In November 2012, Dr David Crombie will attempt an historic solo world first by running the entire length of the Mekong River (the 10th longest river in the world)…from its source to the sea. This trans-country challenge starts at the Golden Triangle, where the Lancang River that flows through China becomes the Mekong River. The Mekong flows through Laos, Cambodia and ends at the South China Sea in South Vietnam. Given the nature of the route it will arguably be one of the most grueling ultra-trail runs ever undertaken, and certainly the greatest ECCT challenge to date. For David it will combine a quest for the ultimate personal physical and mental challenge and an abiding passion for making a difference by raising funds for the Endurance Challenge Charity Trust (ECCT) that cares for orphaned children who are innocent victims of the HIV/Aids pandemic.
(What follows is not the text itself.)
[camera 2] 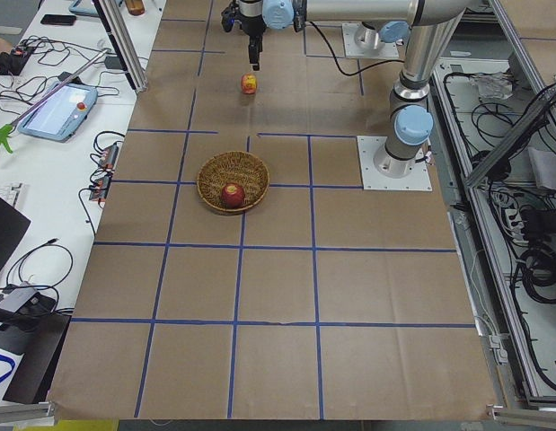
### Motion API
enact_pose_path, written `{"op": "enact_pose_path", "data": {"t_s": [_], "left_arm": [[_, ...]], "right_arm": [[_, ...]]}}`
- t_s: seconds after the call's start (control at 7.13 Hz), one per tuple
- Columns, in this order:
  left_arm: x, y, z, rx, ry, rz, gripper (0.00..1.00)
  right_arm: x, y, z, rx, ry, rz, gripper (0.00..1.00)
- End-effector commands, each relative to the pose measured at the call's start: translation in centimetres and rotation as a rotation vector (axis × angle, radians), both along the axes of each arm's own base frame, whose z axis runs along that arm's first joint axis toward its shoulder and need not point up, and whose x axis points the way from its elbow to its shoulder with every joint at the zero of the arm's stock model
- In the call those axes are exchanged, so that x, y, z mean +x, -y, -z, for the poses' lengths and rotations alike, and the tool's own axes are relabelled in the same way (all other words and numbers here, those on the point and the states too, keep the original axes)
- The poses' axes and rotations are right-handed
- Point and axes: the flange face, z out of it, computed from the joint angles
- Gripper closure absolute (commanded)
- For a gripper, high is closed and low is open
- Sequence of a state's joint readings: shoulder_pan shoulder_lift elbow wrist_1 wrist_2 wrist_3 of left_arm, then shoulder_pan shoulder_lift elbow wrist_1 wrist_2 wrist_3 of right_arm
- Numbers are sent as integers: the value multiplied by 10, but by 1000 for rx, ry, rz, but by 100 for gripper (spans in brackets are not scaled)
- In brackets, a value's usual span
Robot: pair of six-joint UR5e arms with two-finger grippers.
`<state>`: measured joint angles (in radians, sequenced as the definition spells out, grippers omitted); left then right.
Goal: Transfer apple from basket to plate
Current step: 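Set the apple down mid-table and open the left gripper while the right arm approaches, then lower the right gripper onto the apple and close it while the left arm withdraws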
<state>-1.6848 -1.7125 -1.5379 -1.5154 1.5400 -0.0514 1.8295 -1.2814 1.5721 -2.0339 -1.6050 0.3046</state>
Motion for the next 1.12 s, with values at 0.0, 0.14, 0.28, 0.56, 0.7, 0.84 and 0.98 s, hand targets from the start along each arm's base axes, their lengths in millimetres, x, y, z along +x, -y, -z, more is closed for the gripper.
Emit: {"op": "enact_pose_path", "data": {"t_s": [0.0,0.14,0.28,0.56,0.7,0.84,0.98], "left_arm": [[18,2,0,16,11,-31,1],[25,6,-9,-9,63,-32,1],[32,6,-20,-27,91,-37,1],[30,-5,-35,-39,78,-35,1],[29,-10,-34,-37,78,-33,1],[31,-6,-38,-46,79,-38,1],[32,-6,-33,-34,86,-37,1]], "right_arm": [[45,11,57,-10,-24,-8,0],[50,14,77,4,-22,9,0],[67,13,100,12,-24,1,0],[97,9,148,3,-24,-43,0],[96,4,161,29,-29,-45,0],[90,-9,178,34,-31,-51,0],[85,-19,195,4,-20,-53,0]]}}
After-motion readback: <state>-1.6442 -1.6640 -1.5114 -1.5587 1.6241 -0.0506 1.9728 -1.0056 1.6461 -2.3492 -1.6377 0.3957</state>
David will run as close as possible to the Mekong River at all times, taking into account possible forced detours and the need to run on a de-mined route, and aim to average 250km per week (a standard marathon (42km) on six days out of every seven), for approximately 2.5 months. The challenge, quite apart from the sheer distance, will include facing extreme and relentless physical and mental demands, including exhaustion, injuries, blisters, exposure to the elements to mention but a few. On the many isolated and inaccessible stretches of the river replenishing food supplies and water will be a major difficulty – as will avoiding sunstroke, hyperthermia, dehydration, hypoglycemia etc. A support crew in a four-wheel drive vehicle will be on hand for the duration of the run. However, where the route makes this support option impossible, David will run self-sufficient with a backpack until able to reunite with the support vehicle. A detailed travel diary, text and visuals, will be maintained for the duration of the run with regular transmissions to print media, websites, weblogs and sponsors.
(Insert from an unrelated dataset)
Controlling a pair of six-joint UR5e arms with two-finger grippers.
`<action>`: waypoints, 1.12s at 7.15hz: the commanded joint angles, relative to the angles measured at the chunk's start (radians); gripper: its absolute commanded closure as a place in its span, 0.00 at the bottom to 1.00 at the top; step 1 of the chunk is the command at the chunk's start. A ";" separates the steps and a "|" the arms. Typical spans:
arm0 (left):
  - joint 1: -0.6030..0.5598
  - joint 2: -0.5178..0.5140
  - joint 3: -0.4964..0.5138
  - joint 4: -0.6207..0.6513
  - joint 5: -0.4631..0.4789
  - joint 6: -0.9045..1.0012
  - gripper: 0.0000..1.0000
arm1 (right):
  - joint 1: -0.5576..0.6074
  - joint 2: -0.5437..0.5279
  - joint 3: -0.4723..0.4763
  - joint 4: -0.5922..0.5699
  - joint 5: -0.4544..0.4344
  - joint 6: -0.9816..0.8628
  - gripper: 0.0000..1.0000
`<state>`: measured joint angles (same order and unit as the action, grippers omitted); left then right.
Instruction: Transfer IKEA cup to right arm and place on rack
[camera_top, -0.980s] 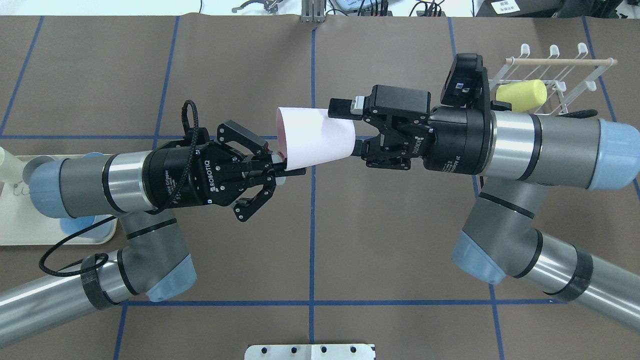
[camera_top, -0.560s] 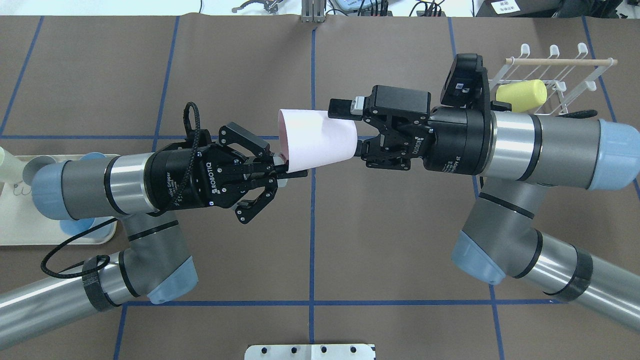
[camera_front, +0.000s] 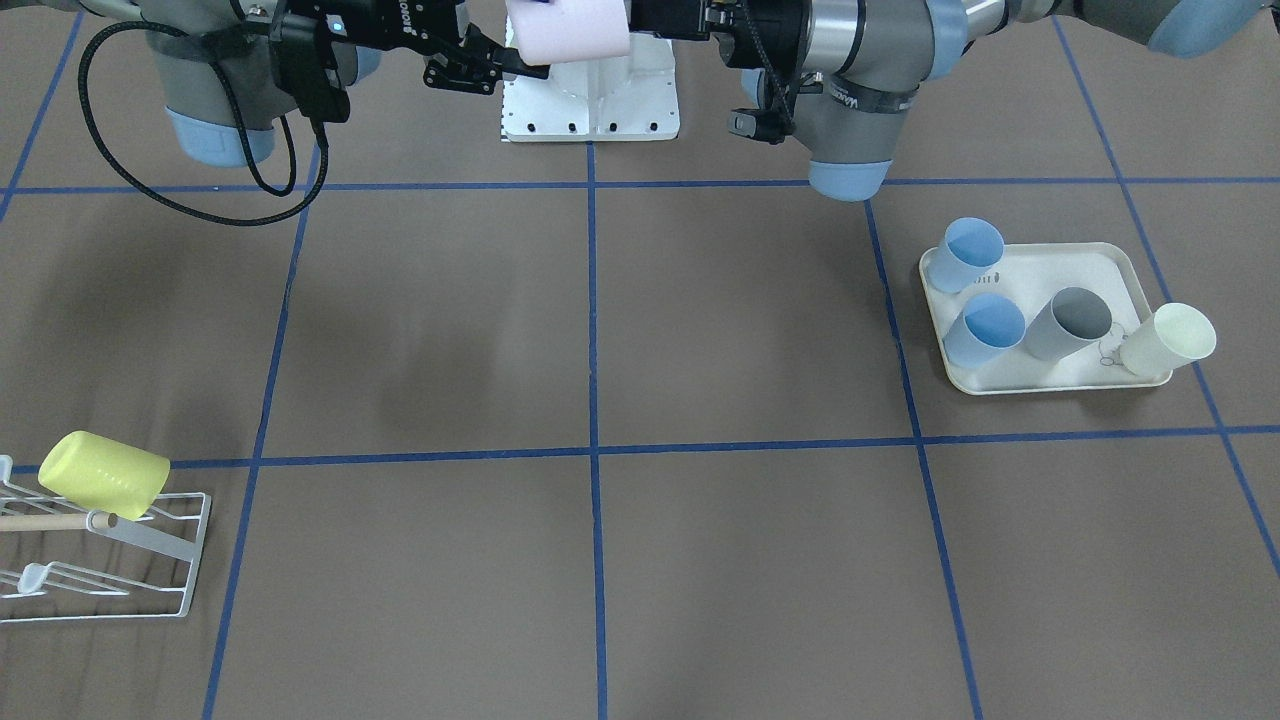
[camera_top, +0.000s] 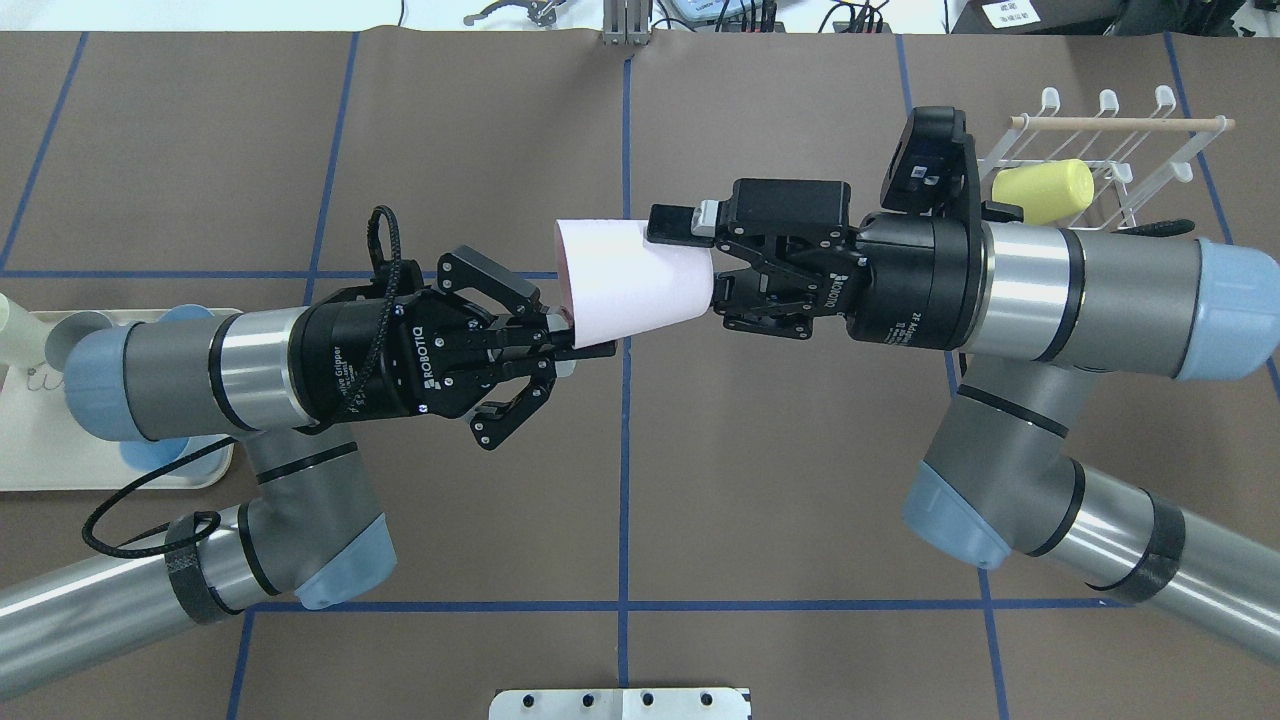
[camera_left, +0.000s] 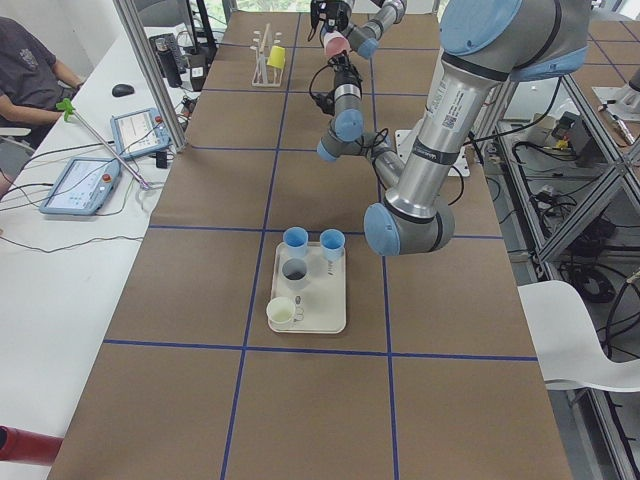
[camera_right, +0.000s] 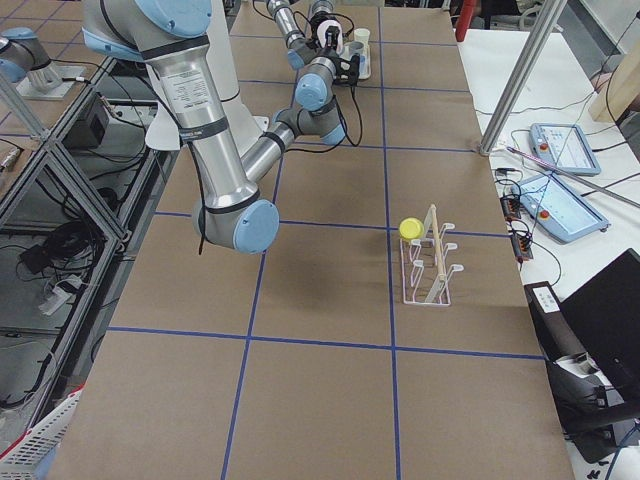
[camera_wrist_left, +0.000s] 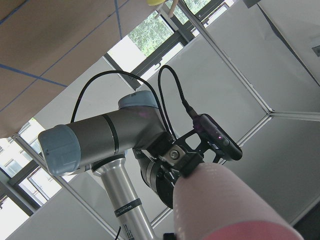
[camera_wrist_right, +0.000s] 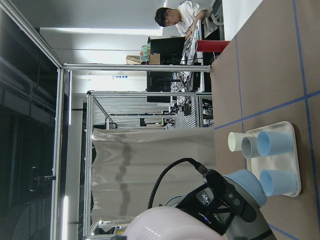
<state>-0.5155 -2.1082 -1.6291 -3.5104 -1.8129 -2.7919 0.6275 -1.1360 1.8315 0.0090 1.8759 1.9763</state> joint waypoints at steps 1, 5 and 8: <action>-0.001 0.002 0.000 -0.001 0.006 0.003 0.37 | 0.000 -0.001 0.000 0.006 0.000 0.001 0.60; -0.064 0.085 -0.009 0.010 0.012 0.053 0.19 | 0.005 -0.002 0.002 0.012 -0.038 -0.001 0.64; -0.272 0.172 0.009 0.096 -0.163 0.189 0.01 | 0.146 -0.013 -0.088 -0.015 -0.063 -0.017 0.68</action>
<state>-0.6937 -1.9587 -1.6293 -3.4746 -1.8662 -2.6785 0.6976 -1.1456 1.7948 0.0108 1.8126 1.9652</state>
David is the Chairman and Founding Trustee of Endurance Challenge Charity Trust. He has a PhD in Sports Science, and is currently a Research Fellow at the Sports Science Institute, University of Cape Town. His running pedigree extends to over 100 standard marathons…including New York and Boston, and 30 ultras such as Two Oceans, Comrades, and Washie. For many years David has actively raised funds for various charities through his running, most notably the Helen Keller Society for the Blind, who received the profits of a book he wrote to celebrate the 25th anniversary of Washie, the oldest 100 Miler in South Africa.
Previous Team ECCT fundraising extreme ultras led by David include the 2007 Himalayas 100 Miler in India/Nepal; 2008 Amazon Jungle Marathon 220km race in Brazil; and 2009 Kalahari Augrabies 250km desert race.
Honorary Patron: Tim Noakes
Prof. Tim Noakes was born in Harare, Zimbabwe and studied at the University of Cape Town (UCT) where he obtained an MBChB degree in 1974, an MD in 1981 and a DSc (Med) in Exercise Science in 2002. He is Professor in the Discovery Health Chair of Exercise and Sports Science at the University of Cape Town. He is also Director of the UCT/MRC Research Unit for Exercise Science and Sports Medicine and co-founder with Morné du Plessis of the Sports Science Institute of South Africa (SSISA).
Noakes has published more than 450 scientific publications, has been cited more than 11 000 times in the scientific literature, has an H index of 57 and is rated an A1 scientist by the National Research Foundation of South Africa. In 2003, he received the UCT Book Award for Lore of Running (4th Edition) which is considered the “bible of the sport”. Among his other published works are Rugby without Risk, Bob Woolmer’s Art and Science of Cricket co-written with the late Bob Woolmer, and his scientific autobiography Challenging Beliefs.
In 2002 Noakes was awarded the International Cannes Grand Prix Award for Research in Medicine and Water for his work on Exercise-associated Hyponatraemia (EAH). In 2004 Runner’s World (USA) included this work as one of the 40 most important “persons or events” in the sport of running in the past 40 years. In 2008 he was elected an honorary fellow of the Faculty of Sports and Exercise Medicine (UK), the first foreigner to be so recognised. In that year he also received the Order of Mapungubwe, Silver, from the President of South Africa for his “excellent contribution in the field of sports and the science of physical exercise”.